• Exercise requirements:
Output the records below verbatim, minus the pictures.

• Excerpted data:
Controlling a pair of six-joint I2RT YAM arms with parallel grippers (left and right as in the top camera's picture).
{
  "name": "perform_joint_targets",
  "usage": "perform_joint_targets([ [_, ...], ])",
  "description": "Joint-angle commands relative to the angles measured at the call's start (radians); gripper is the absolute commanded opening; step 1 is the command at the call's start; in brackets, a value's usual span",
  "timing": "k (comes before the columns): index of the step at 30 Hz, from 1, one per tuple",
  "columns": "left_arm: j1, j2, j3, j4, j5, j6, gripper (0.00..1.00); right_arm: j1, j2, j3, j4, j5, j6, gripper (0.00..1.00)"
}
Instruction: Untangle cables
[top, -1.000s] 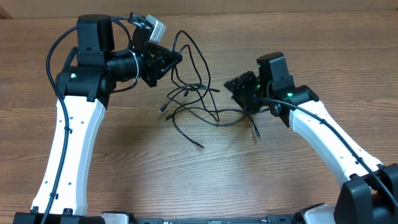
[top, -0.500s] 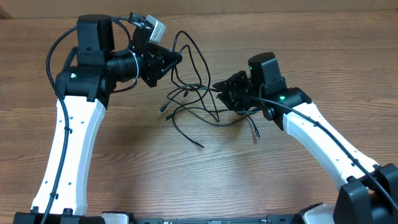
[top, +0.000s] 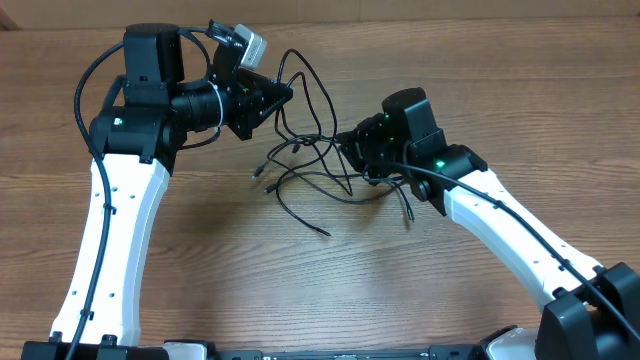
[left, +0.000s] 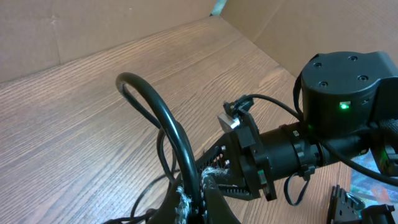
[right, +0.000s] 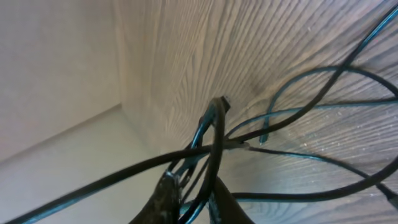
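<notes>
A tangle of thin black cables (top: 312, 168) lies on the wooden table between my two arms. My left gripper (top: 283, 96) is held above its far left part, shut on a thick black cable that arches up as a loop (left: 154, 104) from between the fingers (left: 209, 186). My right gripper (top: 347, 143) is at the tangle's right side, its jaws closed around a few strands of cable (right: 214, 140). A plug end (right: 219, 101) sticks up just beyond them. Loose cable ends (top: 320, 234) trail toward the near side.
The wooden table (top: 330, 290) has cardboard walls (left: 93, 25) behind and to the side of it. In the left wrist view the right arm's black wrist body (left: 342, 93) sits close beyond the left gripper.
My right gripper was open at the tangle's right edge; it is now a little further left and shut on several strands. The left gripper has kept its hold and place.
The left gripper stayed shut on the thick cable throughout. The right gripper was first shut on strands at the tangle's right side, then lower and nearer with its fingers together, then open beside the tangle, and now shut on strands again.
</notes>
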Motion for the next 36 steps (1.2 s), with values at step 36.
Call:
perform_joint_targets([
  [36,-0.005,-0.007,0.006,-0.026,-0.283,-0.103,0.04,-0.035,-0.008,-0.028,-0.697,0.925,-0.684,0.04],
])
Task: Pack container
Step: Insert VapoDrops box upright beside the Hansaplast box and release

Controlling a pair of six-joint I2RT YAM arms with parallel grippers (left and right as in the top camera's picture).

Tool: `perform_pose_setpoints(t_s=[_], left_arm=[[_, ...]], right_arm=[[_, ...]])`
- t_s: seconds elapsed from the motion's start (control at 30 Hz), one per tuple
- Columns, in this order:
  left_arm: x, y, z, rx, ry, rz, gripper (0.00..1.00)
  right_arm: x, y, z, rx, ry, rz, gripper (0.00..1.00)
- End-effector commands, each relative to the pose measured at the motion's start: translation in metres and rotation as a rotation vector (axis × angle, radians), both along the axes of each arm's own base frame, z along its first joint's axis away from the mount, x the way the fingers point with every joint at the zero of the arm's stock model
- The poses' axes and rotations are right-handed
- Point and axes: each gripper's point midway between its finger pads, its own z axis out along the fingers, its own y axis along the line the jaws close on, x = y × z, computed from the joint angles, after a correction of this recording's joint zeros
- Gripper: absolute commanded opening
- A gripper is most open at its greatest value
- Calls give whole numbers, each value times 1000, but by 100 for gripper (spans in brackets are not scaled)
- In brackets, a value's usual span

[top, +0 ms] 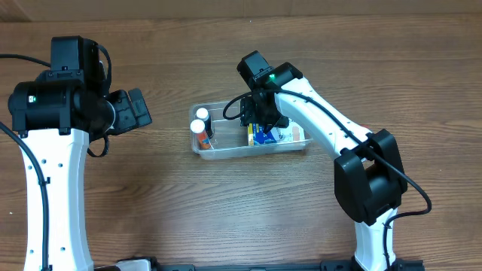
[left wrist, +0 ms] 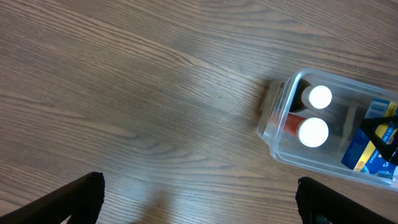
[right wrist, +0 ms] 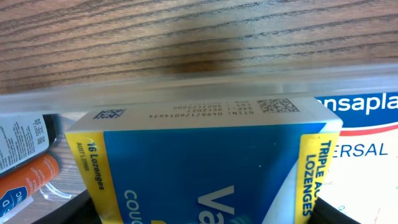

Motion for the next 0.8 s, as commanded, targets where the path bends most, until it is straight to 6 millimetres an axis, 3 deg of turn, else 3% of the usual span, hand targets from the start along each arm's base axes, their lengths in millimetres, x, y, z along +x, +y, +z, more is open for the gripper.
perform_pose_setpoints(t_s=[0.0, 0.37, 0.47, 0.5, 0.77], left_arm=[[1, 1, -2, 6, 6, -18, 100], [1, 1, -2, 6, 6, -18, 100], [1, 1, -2, 6, 6, -18, 100], [1, 1, -2, 6, 6, -17, 100], [1, 1, -2, 6, 7, -17, 100]], right_arm=[[7, 0, 7, 7, -26, -14, 70], [2, 11, 8, 63, 2, 24, 72], [2, 11, 8, 62, 3, 24, 86], [2, 11, 8, 62, 3, 24, 100], [3, 9, 9, 54, -5, 22, 100]])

• Solution for this problem:
Controlling a pair of six-joint I2RT YAM arms with parallel grippers (left and right as in the top camera's picture).
{
  "name": "perform_joint_targets",
  "usage": "perform_joint_targets([ [_, ...], ])",
  "description": "Joint-angle commands relative to the angles measured at the call's start (radians); gripper is the absolute commanded opening; step 1 is the command at the call's start; in brackets, a value's usual span",
  "timing": "k (comes before the columns): index of the step at 30 Hz, from 1, one per tuple",
  "columns": "left_arm: j1, j2, j3, j4, j5, j6, gripper (0.00..1.00); right_arm: j1, j2, j3, j4, j5, j6, gripper (0.00..1.00)"
}
Instruction: Untangle cables
[top, -1.000s] 
[top, -0.500s] 
[top, +0.000s] 
[left, +0.000s] 
[right, +0.000s] 
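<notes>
A tangle of thin black cables (top: 312, 168) lies on the wooden table between my two arms. My left gripper (top: 283, 96) is held above its far left part, shut on a thick black cable that arches up as a loop (left: 154, 104) from between the fingers (left: 209, 186). My right gripper (top: 347, 143) is at the tangle's right side, its jaws closed around a few strands of cable (right: 214, 140). A plug end (right: 219, 101) sticks up just beyond them. Loose cable ends (top: 320, 234) trail toward the near side.
The wooden table (top: 330, 290) has cardboard walls (left: 93, 25) behind and to the side of it. In the left wrist view the right arm's black wrist body (left: 342, 93) sits close beyond the left gripper.
My right gripper was open at the tangle's right edge; it is now a little further left and shut on several strands. The left gripper has kept its hold and place.
The left gripper stayed shut on the thick cable throughout. The right gripper was first shut on strands at the tangle's right side, then lower and nearer with its fingers together, then open beside the tangle, and now shut on strands again.
</notes>
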Motion for the next 36 steps (1.2 s), with values at step 36.
Call:
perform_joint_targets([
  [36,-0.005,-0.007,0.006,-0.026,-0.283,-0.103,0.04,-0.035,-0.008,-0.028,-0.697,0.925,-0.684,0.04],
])
Task: Pack container
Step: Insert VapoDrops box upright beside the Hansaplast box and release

Controlling a pair of six-joint I2RT YAM arms with parallel grippers (left and right as in the top camera's picture).

Tool: `perform_pose_setpoints(t_s=[_], left_arm=[[_, ...]], right_arm=[[_, ...]])`
- t_s: seconds elapsed from the motion's start (control at 30 Hz), one per tuple
- Columns, in this order:
  left_arm: x, y, z, rx, ry, rz, gripper (0.00..1.00)
  right_arm: x, y, z, rx, ry, rz, gripper (0.00..1.00)
- End-effector commands, each relative to the pose measured at the motion's start: translation in metres and rotation as a rotation vector (axis × angle, radians), both along the axes of each arm's own base frame, z along its first joint's axis away from the mount, x the way the fingers point with every joint at the zero of the arm's stock model
- The poses' axes and rotations are right-handed
- Point and axes: each gripper's point midway between its finger pads, its own z axis out along the fingers, its own y axis along the line the jaws close on, x = y × z, computed from the joint angles, after a correction of this recording's joint zeros
- Gripper: absolute commanded opening
- A gripper is most open at its greatest value
- Calls give whole numbers, each value times 1000, but by 100 for gripper (spans in brackets are not scaled)
- In brackets, a value's usual span

[top, +0 ms] 
[left wrist, +0 ms] 
[right wrist, +0 ms] 

Motion for the next 0.8 s, as commanded, targets where the path bends most, until it is straight to 6 millimetres an axis, 3 deg of turn, else 3% of the usual span, hand targets from the start along each arm's base axes, their lengths in millimetres, x, y, z along +x, +y, +z, more is open for the gripper.
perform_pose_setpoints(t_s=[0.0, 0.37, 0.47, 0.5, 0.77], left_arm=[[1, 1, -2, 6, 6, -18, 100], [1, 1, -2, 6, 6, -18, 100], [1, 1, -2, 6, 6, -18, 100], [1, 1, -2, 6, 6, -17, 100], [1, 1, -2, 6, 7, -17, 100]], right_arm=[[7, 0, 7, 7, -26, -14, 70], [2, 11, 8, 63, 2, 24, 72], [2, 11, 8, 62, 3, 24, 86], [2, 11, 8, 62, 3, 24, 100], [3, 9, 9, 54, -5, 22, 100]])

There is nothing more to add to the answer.